In a statement emailed to Arkansas Business late Thursday, Conway Mayor Bart Castleberry said, "I have a number of friends who have worked or retired from Kimberly-Clark. For me, what this boils down to is people. I have a good friend from high school who works with me in city hall. Their spouse lost their job today. These individuals have made a career with Kimberly-Clark to provide for their families. 

"As a city, we will do everything we can to help the dedicated employees of Kimberly-Clark find a new place to earn a living so they can care for their families," he said. "My first concern is with the employees and their families.

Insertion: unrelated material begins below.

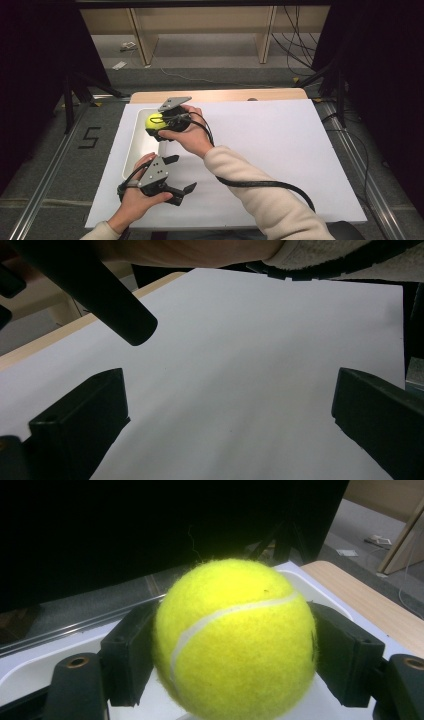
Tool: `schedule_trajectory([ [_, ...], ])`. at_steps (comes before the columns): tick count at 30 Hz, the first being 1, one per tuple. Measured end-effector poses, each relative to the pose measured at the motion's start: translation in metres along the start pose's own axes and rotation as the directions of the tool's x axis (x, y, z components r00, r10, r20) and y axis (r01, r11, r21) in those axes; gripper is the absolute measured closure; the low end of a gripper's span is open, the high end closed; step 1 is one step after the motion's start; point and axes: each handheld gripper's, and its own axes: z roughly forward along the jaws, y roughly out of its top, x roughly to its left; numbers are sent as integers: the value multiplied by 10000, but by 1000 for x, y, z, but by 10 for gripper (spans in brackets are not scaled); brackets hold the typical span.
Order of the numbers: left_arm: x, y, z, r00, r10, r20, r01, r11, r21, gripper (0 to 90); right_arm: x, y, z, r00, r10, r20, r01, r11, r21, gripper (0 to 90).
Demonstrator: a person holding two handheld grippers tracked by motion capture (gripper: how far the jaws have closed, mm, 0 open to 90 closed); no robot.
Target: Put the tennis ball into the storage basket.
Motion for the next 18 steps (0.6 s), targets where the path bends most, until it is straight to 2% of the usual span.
schedule_trajectory([
  [18,0,0,0,10000,-13,4,13,10000,-25,10,1,5,5,10000,-29,-53,29,10000,56,262],
])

"Hopefully, other opportunities and prospects will open in the future. Conway remains a desirable place for industry. We have a tremendous workforce, and we have a lot to offer as a city," the mayor said.

Kimberly-Clark plans to keep its plant in Maumelle open.

Kimberly-Clark, based in Irving, Texas, since 1985, makes brands including Kleenex, Scott, Huggies, Pull-Ups, Kotex and Depends. The plant closure is part of a global restructuring program announced in January that the company said will save up to $550 million a year by the end of 2021. 

In all, the company expected to lay off 5,000-5,500 employees, or 12 to 13 percent of its workforce, and to close or sell 10 manufacturing facilities.

At Walker's news conference in Wisconsin, state officials and workers cheered the announcement that their plant had been saved. But David Breckheimer, a United Steelworkers Union president, noted that "we are also mindful of those out of state" who are being affected by the news.